• _Task statement_:
Copy every line of the following data that includes the string "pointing".

*** Begin section ***

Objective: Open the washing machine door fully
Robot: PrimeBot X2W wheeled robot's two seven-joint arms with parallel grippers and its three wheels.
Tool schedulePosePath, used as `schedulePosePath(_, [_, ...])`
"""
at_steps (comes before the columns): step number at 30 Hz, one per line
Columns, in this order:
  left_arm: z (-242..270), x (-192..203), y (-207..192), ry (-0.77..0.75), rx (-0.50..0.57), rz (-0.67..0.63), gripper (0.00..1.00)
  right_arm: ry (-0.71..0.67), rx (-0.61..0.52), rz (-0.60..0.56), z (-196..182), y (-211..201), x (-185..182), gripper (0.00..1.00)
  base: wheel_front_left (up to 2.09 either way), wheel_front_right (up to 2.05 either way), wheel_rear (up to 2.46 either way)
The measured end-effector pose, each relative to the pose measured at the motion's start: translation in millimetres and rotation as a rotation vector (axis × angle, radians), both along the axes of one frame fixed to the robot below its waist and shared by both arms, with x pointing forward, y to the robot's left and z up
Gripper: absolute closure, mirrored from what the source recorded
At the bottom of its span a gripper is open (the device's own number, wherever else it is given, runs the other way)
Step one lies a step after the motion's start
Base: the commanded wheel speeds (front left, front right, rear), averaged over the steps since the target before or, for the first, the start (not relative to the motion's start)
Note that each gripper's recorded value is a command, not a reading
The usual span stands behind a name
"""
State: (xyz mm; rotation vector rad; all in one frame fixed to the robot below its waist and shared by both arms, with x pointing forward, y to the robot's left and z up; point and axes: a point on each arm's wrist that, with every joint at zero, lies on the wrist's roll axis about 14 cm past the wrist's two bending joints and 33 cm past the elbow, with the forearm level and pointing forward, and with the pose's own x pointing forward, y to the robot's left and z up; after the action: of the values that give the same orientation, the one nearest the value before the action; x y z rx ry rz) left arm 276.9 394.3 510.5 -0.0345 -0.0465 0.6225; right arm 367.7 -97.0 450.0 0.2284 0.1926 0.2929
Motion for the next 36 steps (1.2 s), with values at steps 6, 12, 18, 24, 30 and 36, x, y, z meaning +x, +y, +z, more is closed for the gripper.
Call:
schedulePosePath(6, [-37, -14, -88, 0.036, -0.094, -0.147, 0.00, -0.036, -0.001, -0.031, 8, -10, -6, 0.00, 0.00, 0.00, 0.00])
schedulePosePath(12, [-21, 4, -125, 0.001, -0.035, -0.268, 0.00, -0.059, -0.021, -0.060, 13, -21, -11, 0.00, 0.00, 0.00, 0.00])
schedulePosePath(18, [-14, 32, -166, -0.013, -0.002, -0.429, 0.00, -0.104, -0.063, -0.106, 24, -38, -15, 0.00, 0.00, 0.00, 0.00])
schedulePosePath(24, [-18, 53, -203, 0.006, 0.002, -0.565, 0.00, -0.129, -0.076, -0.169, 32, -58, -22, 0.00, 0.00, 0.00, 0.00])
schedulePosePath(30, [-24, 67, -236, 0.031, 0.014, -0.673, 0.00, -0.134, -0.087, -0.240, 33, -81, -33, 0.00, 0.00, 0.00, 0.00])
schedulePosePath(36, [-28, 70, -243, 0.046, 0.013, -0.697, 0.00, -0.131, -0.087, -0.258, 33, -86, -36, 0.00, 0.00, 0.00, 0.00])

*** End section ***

• _Exercise output_:
The measured end-effector pose, each relative to the pose measured at the motion's start: translation in millimetres and rotation as a rotation vector (axis × angle, radians), both along the axes of one frame fixed to the robot below its waist and shared by both arms, with x pointing forward, y to the robot's left and z up
State: (xyz mm; rotation vector rad; all in one frame fixed to the robot below its waist and shared by both arms, with x pointing forward, y to the robot's left and z up; point and axes: a point on each arm's wrist that, with every joint at zero, lies on the wrist's roll axis about 14 cm past the wrist's two bending joints and 33 cm past the elbow, with the forearm level and pointing forward, and with the pose's own x pointing forward, y to the robot's left and z up; after the action: of the values that give the same orientation, the one nearest the value before the action; x y z rx ry rz) left arm 276.9 394.3 510.5 -0.0345 -0.0465 0.6225; right arm 367.7 -97.0 450.0 0.2284 0.1926 0.2929

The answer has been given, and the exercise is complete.